**About this exercise**: Exactly as written, restate the material below from its first line through the line containing "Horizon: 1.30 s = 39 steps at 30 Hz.", and stop there.

+---+

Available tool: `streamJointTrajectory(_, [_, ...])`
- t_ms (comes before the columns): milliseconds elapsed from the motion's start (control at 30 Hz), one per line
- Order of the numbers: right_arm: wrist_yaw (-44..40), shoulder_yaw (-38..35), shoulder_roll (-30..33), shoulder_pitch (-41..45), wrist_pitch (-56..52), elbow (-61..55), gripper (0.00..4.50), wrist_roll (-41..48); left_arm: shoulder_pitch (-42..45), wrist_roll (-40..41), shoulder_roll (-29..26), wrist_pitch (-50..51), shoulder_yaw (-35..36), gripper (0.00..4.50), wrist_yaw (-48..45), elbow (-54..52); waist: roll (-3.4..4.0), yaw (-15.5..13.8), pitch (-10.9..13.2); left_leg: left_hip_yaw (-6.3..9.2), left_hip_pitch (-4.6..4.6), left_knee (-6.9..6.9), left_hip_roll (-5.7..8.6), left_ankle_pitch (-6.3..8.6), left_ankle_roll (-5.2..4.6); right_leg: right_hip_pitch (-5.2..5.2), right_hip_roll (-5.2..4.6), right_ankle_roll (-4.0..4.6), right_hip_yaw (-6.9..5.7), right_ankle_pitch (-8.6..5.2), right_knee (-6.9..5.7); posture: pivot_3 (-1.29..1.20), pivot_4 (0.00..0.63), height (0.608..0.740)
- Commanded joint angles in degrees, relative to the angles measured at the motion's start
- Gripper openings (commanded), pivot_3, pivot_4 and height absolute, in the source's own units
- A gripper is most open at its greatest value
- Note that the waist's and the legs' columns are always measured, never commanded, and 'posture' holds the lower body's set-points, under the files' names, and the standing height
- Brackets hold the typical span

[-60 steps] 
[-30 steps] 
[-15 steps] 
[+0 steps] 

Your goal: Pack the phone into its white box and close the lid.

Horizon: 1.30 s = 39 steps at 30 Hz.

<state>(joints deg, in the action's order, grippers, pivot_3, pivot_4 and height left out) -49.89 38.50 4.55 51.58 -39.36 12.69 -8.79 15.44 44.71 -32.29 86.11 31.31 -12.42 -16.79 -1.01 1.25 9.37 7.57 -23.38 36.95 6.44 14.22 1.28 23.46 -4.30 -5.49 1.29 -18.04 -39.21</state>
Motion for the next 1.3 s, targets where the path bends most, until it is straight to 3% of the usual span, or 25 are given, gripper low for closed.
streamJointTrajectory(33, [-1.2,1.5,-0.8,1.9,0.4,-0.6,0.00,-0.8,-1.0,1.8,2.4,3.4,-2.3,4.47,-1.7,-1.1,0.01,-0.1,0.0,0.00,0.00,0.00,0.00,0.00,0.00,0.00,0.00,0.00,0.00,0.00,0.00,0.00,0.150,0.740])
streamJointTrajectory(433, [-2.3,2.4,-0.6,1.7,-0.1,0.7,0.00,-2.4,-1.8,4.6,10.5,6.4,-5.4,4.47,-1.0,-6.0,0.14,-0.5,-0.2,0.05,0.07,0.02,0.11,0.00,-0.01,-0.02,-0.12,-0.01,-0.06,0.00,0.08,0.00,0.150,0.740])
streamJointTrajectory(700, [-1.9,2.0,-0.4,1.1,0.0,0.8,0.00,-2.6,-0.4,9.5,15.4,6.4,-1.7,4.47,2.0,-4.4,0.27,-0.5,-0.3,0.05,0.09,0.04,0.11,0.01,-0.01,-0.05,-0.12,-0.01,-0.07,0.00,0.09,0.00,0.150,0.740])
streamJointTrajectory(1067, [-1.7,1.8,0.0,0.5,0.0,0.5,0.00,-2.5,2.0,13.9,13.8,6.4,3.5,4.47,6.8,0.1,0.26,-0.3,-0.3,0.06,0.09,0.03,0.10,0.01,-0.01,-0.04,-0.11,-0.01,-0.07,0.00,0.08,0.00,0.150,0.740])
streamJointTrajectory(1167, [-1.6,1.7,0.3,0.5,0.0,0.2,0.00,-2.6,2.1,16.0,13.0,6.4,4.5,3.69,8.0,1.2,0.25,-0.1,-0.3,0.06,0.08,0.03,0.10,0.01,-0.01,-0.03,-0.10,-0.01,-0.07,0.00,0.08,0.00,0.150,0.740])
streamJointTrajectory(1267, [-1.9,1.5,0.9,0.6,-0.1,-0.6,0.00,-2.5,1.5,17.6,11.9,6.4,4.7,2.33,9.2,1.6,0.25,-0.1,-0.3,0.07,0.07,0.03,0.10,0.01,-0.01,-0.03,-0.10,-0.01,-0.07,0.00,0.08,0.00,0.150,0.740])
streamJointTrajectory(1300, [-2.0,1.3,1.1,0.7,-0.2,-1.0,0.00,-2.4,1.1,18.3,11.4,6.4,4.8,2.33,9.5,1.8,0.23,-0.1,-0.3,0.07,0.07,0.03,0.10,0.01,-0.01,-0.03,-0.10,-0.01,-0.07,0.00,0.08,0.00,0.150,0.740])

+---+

**Answer to this exercise**:
Available tool: `streamJointTrajectory(_, [_, ...])`
- t_ms (comes before the columns): milliseconds elapsed from the motion's start (control at 30 Hz), one per line
- Order of the numbers: right_arm: wrist_yaw (-44..40), shoulder_yaw (-38..35), shoulder_roll (-30..33), shoulder_pitch (-41..45), wrist_pitch (-56..52), elbow (-61..55), gripper (0.00..4.50), wrist_roll (-41..48); left_arm: shoulder_pitch (-42..45), wrist_roll (-40..41), shoulder_roll (-29..26), wrist_pitch (-50..51), shoulder_yaw (-35..36), gripper (0.00..4.50), wrist_yaw (-48..45), elbow (-54..52); waist: roll (-3.4..4.0), yaw (-15.5..13.8), pitch (-10.9..13.2); left_leg: left_hip_yaw (-6.3..9.2), left_hip_pitch (-4.6..4.6), left_knee (-6.9..6.9), left_hip_roll (-5.7..8.6), left_ankle_pitch (-6.3..8.6), left_ankle_roll (-5.2..4.6); right_leg: right_hip_pitch (-5.2..5.2), right_hip_roll (-5.2..4.6), right_ankle_roll (-4.0..4.6), right_hip_yaw (-6.9..5.7), right_ankle_pitch (-8.6..5.2), right_knee (-6.9..5.7); posture: pivot_3 (-1.29..1.20), pivot_4 (0.00..0.63), height (0.608..0.740)
- Commanded joint angles in degrees, relative to the angles measured at the motion's start
- Gripper openings (commanded), pivot_3, pivot_4 and height absolute, in the source's own units
- A gripper is most open at its greatest value
- Note that the waist's and the legs' columns are always measured, never commanded, and 'posture' holds the lower body's set-points, under the files' names, and the standing height
- Brackets hold the typical span

[-60 steps] 
[-30 steps] 
[-15 steps] 
[+0 steps] 

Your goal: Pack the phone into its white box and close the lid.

Horizon: 1.30 s = 39 steps at 30 Hz.

That finishes the output.